Report reveals systemic safety problems at Waste Management Inc.

The National Commission of Inquiry into the Worker Health and Safety Crisis in the Solid Waste Industry launched an investigation into safety issues at Waste Management and found systemic problems within the company, characterizing WMI's safety program as using an "archaic, misguided approach."

The report found that 40 years after Martin Luther King Jr. gave his life in an effort to fight for civil and worker rights for striking sanitation workers in Memphis, the same issues that led to the strike remain prevalent in the industry even today. These workers still face very real threats to their health on a daily basis, including handling hazardous materials without proper safety equipment.
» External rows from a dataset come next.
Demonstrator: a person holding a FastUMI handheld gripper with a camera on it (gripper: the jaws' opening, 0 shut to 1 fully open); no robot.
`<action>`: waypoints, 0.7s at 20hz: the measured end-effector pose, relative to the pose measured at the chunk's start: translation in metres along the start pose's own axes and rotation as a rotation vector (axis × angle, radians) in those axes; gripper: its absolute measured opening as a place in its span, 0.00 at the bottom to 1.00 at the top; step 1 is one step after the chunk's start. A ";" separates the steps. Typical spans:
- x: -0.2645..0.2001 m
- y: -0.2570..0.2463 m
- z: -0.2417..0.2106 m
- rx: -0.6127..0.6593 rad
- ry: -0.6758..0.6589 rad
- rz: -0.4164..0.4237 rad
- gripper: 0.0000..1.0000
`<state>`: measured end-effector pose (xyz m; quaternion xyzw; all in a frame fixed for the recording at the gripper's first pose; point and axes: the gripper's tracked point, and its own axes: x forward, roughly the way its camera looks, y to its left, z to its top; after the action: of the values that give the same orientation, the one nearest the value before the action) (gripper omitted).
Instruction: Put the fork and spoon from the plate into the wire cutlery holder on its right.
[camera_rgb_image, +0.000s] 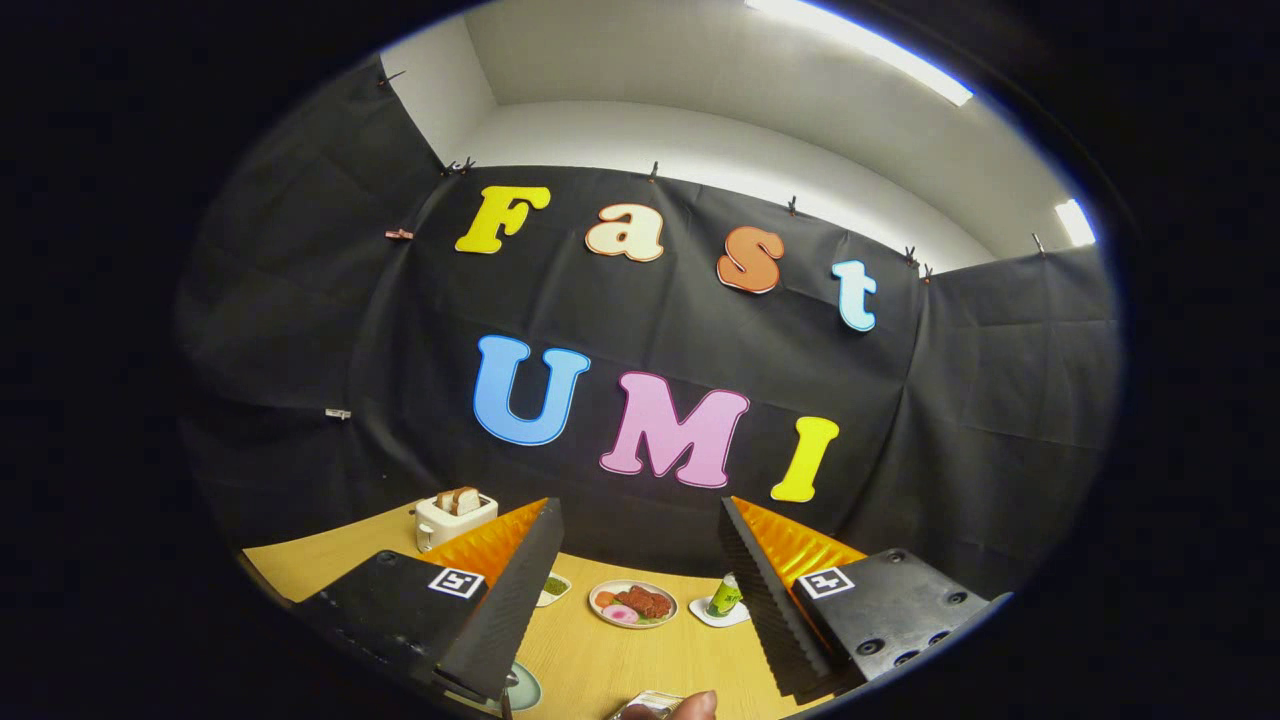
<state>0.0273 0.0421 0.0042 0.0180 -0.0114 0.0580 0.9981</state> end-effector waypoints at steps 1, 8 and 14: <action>0.001 0.005 -0.005 0.008 0.016 0.015 0.97; -0.017 0.086 -0.129 0.087 0.406 0.255 0.97; -0.037 0.140 -0.253 0.109 0.754 0.368 0.92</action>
<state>-0.0205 0.1859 -0.2450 0.0457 0.3546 0.2381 0.9030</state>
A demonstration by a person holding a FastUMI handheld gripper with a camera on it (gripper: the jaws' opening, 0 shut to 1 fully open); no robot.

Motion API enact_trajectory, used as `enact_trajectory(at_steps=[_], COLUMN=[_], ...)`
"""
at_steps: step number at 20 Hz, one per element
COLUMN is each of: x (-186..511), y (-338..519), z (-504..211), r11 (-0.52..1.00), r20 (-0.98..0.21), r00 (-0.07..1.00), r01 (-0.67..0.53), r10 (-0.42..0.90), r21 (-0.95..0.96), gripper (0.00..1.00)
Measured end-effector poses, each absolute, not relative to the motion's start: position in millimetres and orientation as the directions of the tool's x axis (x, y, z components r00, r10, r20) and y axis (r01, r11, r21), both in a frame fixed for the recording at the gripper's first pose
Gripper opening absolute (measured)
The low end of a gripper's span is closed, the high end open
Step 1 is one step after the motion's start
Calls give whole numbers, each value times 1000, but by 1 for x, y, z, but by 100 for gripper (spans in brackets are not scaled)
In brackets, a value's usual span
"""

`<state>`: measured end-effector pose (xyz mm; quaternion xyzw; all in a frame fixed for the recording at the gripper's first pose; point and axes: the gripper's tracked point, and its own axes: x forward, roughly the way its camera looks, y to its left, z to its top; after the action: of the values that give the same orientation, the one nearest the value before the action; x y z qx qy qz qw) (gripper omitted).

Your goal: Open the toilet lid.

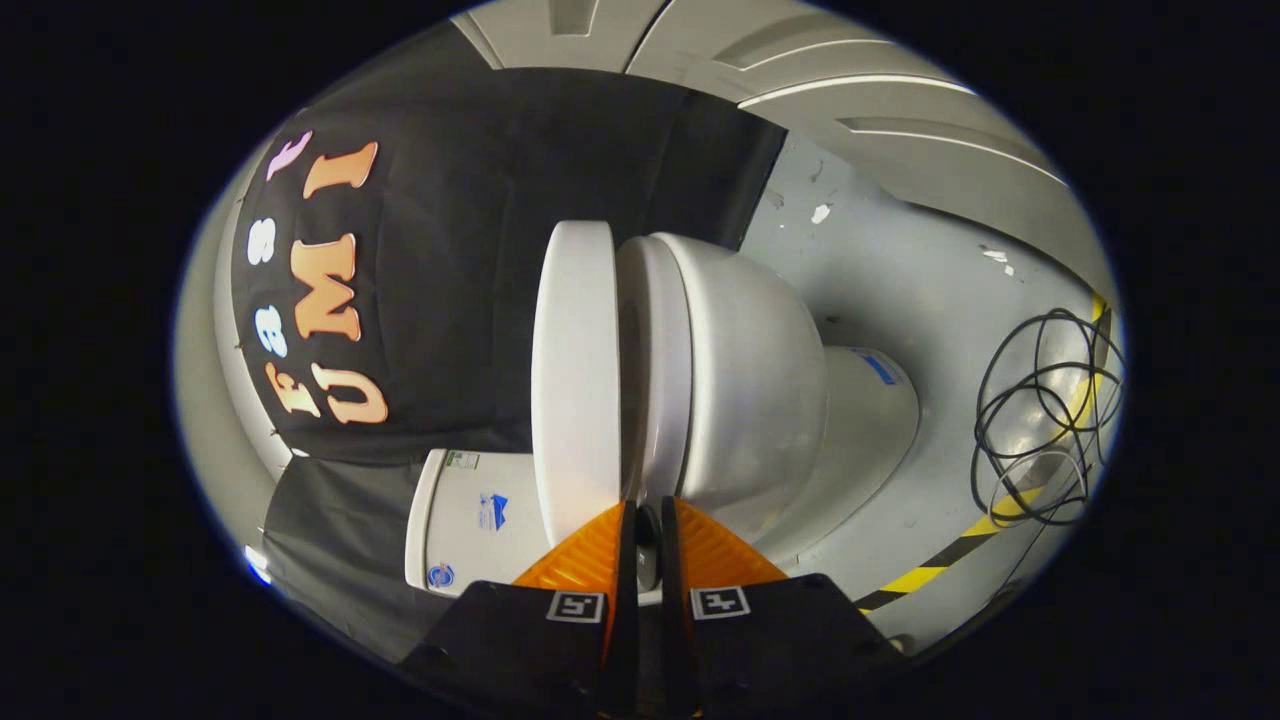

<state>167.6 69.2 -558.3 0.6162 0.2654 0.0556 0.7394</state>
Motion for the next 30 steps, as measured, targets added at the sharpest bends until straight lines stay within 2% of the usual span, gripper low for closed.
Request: enact_trajectory(at_steps=[1,3,6,11,16,30], x=[165,166,167,167,168,178], y=[70,72,75,76,85,119], z=[-556,-552,-547,-520,-487,-408], r11=[244,303,457,552,640,806], r20=[-317,-325,-376,-394,-396,-438], r00=[849,851,847,858,864,876], r01=[231,209,183,164,117,106], r10=[422,412,377,329,311,201], r21=[942,930,870,818,760,582], gripper=[8,7,7,7,7,7])
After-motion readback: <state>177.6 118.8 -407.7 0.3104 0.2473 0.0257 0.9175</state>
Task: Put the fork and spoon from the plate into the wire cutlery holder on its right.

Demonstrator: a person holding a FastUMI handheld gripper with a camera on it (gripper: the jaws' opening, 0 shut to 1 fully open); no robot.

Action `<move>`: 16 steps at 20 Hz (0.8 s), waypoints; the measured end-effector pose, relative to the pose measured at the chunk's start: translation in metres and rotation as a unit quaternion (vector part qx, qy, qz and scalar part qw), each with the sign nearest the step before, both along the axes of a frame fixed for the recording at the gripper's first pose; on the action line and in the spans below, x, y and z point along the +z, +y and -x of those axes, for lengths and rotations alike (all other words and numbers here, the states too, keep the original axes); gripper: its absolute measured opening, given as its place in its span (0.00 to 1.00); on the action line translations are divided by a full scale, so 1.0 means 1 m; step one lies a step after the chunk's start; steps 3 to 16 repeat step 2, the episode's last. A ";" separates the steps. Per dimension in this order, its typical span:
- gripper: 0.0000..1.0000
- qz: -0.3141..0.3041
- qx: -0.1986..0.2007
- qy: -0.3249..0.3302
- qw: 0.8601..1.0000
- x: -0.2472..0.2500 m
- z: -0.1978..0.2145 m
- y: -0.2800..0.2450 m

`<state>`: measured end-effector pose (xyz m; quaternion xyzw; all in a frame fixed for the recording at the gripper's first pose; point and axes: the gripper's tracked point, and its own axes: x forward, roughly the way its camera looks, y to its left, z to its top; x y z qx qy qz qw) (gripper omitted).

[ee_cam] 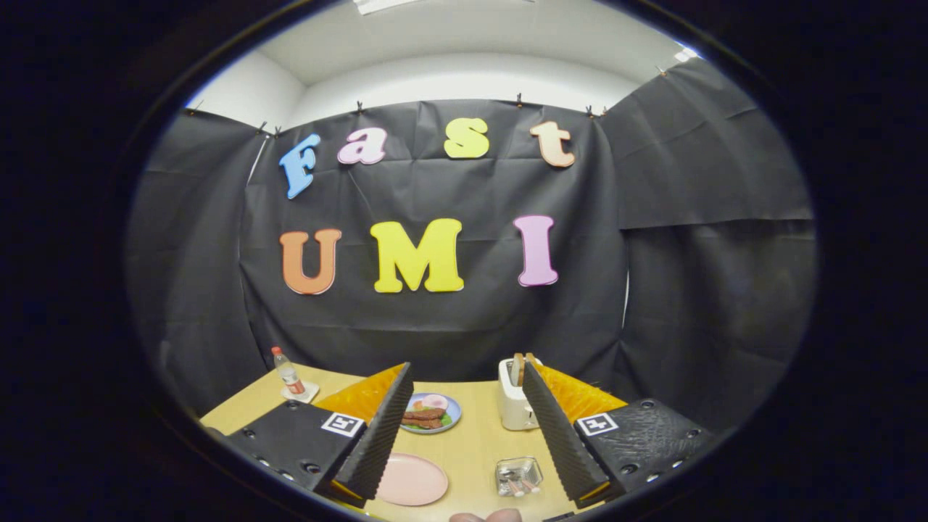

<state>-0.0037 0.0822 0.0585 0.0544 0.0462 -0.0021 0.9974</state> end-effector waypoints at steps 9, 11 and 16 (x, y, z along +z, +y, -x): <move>0.91 0.000 0.000 0.000 1.000 0.000 -0.002 0.002; 0.91 0.000 0.000 0.000 1.000 0.000 -0.002 0.002; 0.91 0.000 0.000 0.000 1.000 0.000 -0.002 0.002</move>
"When Memphis sanitation workers Echol Cole and Robert Walker died on February 1, 1968, it set in motion a series of events that saw an entire nation swept up in a battle for basic civil and worker rights," said Teamsters General President Jim Hoffa. "This report, In Harm's Way reveals that the safety issues that Dr. King died fighting for, and the 1968 strikers stood united against, still remain at Waste Management. It is our hope that through this report, we can bring about broad change in this industry and at this company so that working in sanitation is no longer one of the most dangerous jobs in this country."

Download the full report (pdf).

Members of the National Commission of Inquiry into the Worker Health and Safety Crisis in the Solid Waste Industry are Peter Orris, Professor and Associate Director of the Great Lakes Center for Occupational and Environmental Safety and Health of the University of Illinois School of Public Health; the Rev. Nelson N. Johnson, Co-President of National Interfaith Worker Justice; Jose Bravo, Executive Director of the Just Transition Alliance; and Lamont Byrd, Director of the Teamsters Union Safety and Health Department.